** Opening INPUT DATA block **
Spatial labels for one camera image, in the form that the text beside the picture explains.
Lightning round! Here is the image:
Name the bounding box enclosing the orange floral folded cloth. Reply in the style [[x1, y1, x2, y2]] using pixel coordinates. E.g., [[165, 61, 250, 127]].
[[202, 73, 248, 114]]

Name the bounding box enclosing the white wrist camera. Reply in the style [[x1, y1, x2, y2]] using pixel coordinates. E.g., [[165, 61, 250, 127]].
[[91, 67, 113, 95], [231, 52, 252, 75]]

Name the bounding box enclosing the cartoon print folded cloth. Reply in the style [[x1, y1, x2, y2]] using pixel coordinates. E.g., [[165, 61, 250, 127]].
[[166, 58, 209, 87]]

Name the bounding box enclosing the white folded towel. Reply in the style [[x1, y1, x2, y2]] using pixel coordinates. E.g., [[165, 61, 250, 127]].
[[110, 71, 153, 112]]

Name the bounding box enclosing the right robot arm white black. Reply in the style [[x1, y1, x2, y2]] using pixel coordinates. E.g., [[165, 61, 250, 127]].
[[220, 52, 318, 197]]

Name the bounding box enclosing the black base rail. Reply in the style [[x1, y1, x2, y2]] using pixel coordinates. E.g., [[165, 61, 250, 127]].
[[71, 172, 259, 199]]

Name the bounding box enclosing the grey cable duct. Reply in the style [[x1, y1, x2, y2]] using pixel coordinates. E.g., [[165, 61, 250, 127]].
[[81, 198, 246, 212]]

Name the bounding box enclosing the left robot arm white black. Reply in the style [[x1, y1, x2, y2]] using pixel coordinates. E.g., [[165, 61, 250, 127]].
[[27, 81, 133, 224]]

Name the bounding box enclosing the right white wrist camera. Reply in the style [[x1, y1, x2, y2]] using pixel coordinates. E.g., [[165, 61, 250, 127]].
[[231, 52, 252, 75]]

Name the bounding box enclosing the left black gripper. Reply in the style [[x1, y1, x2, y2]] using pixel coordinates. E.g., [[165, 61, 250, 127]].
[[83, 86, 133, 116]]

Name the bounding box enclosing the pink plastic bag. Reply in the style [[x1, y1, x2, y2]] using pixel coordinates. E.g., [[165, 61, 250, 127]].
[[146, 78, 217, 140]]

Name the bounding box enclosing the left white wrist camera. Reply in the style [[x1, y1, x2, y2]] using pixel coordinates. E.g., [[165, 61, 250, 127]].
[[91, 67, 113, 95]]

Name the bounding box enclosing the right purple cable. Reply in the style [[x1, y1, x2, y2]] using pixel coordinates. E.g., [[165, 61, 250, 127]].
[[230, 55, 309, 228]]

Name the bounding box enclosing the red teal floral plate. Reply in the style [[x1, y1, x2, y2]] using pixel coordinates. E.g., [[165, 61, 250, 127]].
** Closing INPUT DATA block **
### TASK DESCRIPTION
Whenever the string "image" shows up in a line of the entries, copy that line.

### RESULT FOR THIS EXERCISE
Spatial labels for one camera image, in the form that the text beside the picture explains.
Lightning round! Here is the image:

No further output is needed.